Figure 1. An “Action Spectrum” for
zooxanthellae. See text. After Muscatine, 1980.

To believe that blue (430-480 nm) and red (600- 700 nm)
wavelengths are required is only partially true. As Figure 1
demonstrates, a wide range of wavelengths are absorbed by
chlorophylls A and C2; however, peridinin and perhaps
other photopigments, effectively harvest light energy outside of
the range normally associated with photosynthesis.

Researchers have addressed light quality and its effects on
zooxanthellae and coral growth. Perhaps the most interesting is a
paper by Kinzie et al. (1984); they presented evidence that
corals grown more rapidly under blue and white light of the same
intensities (~12% of solar Photosynthetically Active Radiation –
PAR, ~250 µMols·m2·sec, or 10,000 lux) than under
“green” or “red” light of equal intensities.

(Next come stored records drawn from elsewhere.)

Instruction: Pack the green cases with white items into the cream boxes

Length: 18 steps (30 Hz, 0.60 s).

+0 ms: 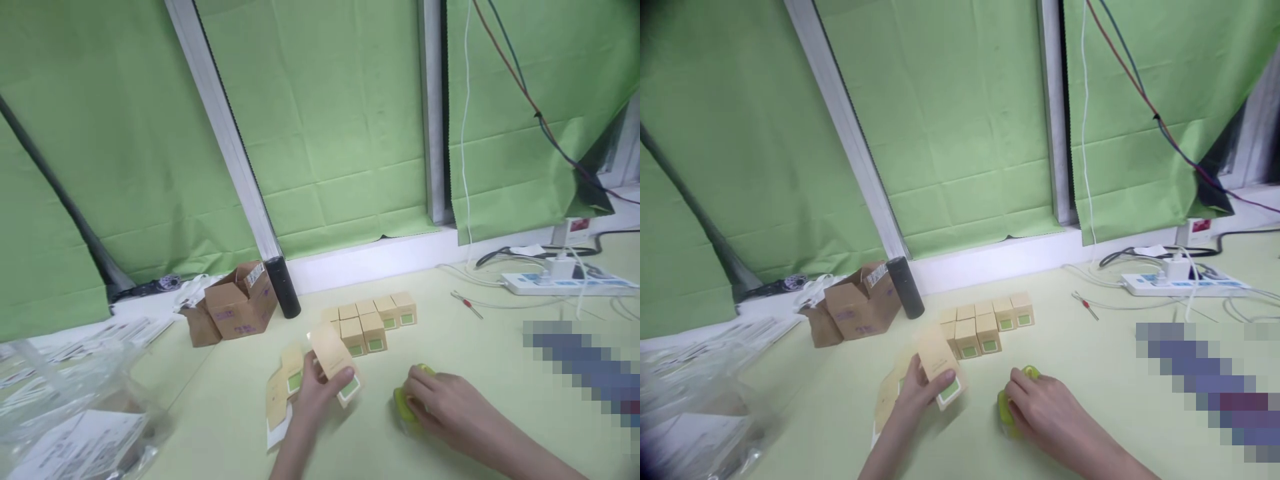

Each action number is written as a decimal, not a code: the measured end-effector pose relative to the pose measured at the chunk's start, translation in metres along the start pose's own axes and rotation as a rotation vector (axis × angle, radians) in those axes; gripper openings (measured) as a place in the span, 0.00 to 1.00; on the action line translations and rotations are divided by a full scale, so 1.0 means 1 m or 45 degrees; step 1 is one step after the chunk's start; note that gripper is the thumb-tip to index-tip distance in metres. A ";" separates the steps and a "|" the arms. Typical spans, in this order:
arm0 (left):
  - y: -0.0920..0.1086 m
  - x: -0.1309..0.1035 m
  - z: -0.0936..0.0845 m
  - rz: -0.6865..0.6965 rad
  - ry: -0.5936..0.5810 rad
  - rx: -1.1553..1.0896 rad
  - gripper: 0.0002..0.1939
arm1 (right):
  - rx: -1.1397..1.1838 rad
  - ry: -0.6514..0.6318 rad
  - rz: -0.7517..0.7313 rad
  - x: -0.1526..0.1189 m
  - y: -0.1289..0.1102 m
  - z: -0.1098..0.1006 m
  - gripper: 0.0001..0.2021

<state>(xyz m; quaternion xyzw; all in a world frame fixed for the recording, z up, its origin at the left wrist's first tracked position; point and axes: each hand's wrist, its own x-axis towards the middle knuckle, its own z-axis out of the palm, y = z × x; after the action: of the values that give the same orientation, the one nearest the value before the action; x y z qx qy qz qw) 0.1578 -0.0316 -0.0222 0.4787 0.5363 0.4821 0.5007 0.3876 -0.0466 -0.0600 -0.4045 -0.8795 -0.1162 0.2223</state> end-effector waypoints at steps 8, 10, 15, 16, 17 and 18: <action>-0.007 -0.016 0.026 -0.335 -0.307 -0.839 0.18 | -0.195 0.605 -0.598 0.038 -0.029 -0.015 0.15; -0.006 -0.012 0.021 -0.379 -0.329 -0.903 0.19 | -0.179 0.612 -0.575 0.052 -0.031 -0.014 0.14; 0.002 -0.009 0.010 -0.278 -0.178 -0.838 0.19 | -0.240 0.658 -0.758 0.068 -0.031 -0.001 0.08; 0.002 -0.008 0.009 -0.267 -0.142 -0.836 0.18 | -0.230 0.679 -0.780 0.068 -0.032 0.002 0.08; 0.002 -0.007 0.008 -0.251 -0.114 -0.835 0.19 | -0.214 0.695 -0.794 0.067 -0.033 0.004 0.08; 0.002 -0.005 0.005 -0.223 -0.089 -0.824 0.19 | -0.203 0.700 -0.796 0.067 -0.034 0.006 0.09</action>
<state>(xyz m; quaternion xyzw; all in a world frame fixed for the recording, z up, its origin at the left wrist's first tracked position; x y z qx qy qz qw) 0.1634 -0.0361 -0.0205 0.2633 0.3770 0.5658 0.6844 0.3216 -0.0220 -0.0337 -0.0883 -0.8561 -0.3493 0.3706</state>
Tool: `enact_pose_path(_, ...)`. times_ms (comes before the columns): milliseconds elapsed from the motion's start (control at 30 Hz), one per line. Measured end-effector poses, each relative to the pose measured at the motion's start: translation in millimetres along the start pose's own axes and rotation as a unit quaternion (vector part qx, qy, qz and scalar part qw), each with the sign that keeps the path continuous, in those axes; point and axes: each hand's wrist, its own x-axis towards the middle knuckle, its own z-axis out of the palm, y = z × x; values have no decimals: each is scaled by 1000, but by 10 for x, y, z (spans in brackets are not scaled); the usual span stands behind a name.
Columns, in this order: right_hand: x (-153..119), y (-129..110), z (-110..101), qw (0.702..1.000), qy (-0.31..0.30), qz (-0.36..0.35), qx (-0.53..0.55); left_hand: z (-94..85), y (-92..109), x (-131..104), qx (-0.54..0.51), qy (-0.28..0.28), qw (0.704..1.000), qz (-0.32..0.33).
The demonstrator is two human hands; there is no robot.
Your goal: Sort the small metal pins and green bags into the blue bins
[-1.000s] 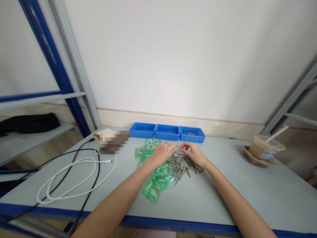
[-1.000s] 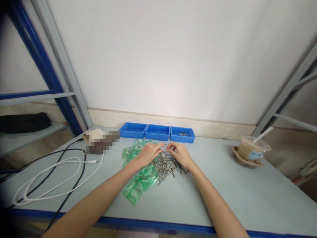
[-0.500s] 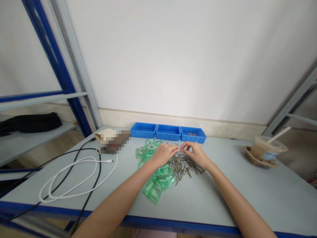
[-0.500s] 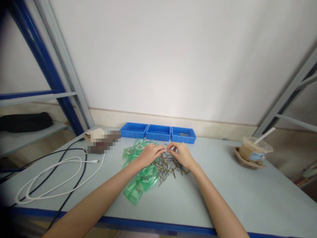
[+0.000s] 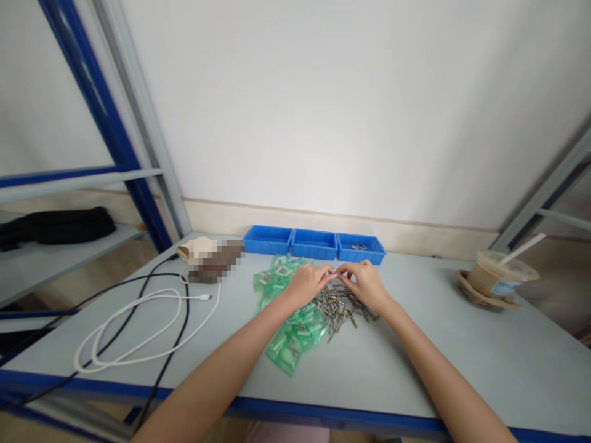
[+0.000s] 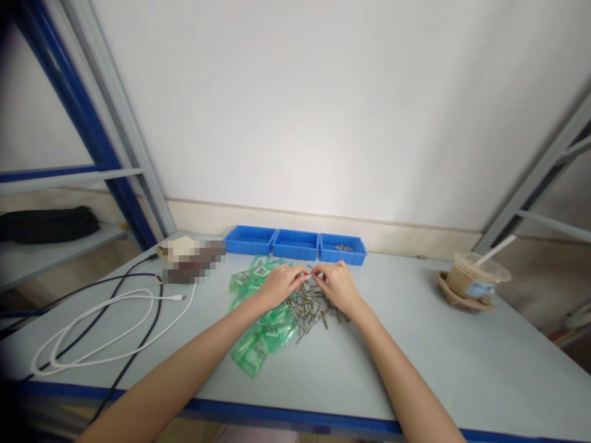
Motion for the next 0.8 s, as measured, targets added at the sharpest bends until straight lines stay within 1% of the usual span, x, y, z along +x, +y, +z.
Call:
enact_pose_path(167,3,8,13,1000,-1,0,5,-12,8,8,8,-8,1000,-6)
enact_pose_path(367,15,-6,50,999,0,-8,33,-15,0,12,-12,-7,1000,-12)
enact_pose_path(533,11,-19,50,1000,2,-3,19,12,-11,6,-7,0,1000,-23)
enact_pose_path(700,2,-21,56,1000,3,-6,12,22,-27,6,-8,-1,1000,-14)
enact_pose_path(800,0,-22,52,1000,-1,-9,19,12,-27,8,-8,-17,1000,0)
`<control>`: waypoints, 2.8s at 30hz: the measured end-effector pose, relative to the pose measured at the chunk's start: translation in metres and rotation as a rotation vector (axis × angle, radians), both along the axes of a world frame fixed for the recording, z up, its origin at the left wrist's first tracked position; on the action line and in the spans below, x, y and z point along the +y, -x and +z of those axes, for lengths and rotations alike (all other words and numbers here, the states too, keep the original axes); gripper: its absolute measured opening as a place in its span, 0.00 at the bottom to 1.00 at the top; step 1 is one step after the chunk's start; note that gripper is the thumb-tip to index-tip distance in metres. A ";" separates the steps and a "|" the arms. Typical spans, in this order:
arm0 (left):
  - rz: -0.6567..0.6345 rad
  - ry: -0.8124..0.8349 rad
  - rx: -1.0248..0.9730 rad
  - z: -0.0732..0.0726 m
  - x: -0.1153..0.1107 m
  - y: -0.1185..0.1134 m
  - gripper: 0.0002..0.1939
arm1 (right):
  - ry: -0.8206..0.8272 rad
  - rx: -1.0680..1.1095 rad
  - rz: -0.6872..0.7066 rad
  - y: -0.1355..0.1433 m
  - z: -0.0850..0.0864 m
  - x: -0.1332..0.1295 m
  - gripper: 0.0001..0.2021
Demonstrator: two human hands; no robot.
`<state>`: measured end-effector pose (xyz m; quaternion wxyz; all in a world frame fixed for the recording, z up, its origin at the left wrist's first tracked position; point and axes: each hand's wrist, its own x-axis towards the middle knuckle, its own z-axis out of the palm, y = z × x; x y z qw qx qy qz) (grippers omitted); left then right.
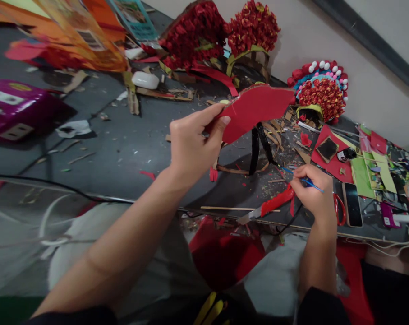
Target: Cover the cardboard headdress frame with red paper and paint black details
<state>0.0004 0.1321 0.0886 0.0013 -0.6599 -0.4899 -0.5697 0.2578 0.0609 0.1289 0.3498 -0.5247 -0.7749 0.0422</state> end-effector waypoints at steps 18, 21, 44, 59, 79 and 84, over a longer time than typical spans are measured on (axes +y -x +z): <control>-0.001 0.009 -0.007 0.001 0.000 0.000 0.16 | -0.069 -0.002 0.012 0.005 0.003 -0.001 0.07; -0.001 0.031 -0.020 0.002 0.000 0.000 0.16 | -0.087 0.026 0.042 0.009 0.001 0.000 0.06; -0.014 0.128 -0.021 0.005 -0.002 0.002 0.14 | 0.000 0.009 0.013 -0.003 -0.002 0.001 0.06; -0.014 0.201 -0.052 0.011 -0.006 0.001 0.13 | -0.005 0.018 0.006 -0.004 -0.002 0.002 0.06; -0.038 -0.012 -0.051 -0.002 0.004 0.002 0.14 | -0.026 0.105 -0.002 -0.001 -0.001 0.002 0.05; -0.096 0.103 -0.095 -0.001 0.006 0.008 0.16 | -0.020 0.120 0.032 0.002 -0.005 0.005 0.05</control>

These scientists used clear or colored acrylic filters and
natural sunlight. The blue filter transmitted wavelengths of ~
400 to 500 nm and the clear filter (transmission quality not
shown in the paper) likely was a fair representation of sunlight
(although most acrylics attenuate all wavelengths but tend to
decrease violet and blue disproportionately). “Blue”
light is suggested to have some rather “magical”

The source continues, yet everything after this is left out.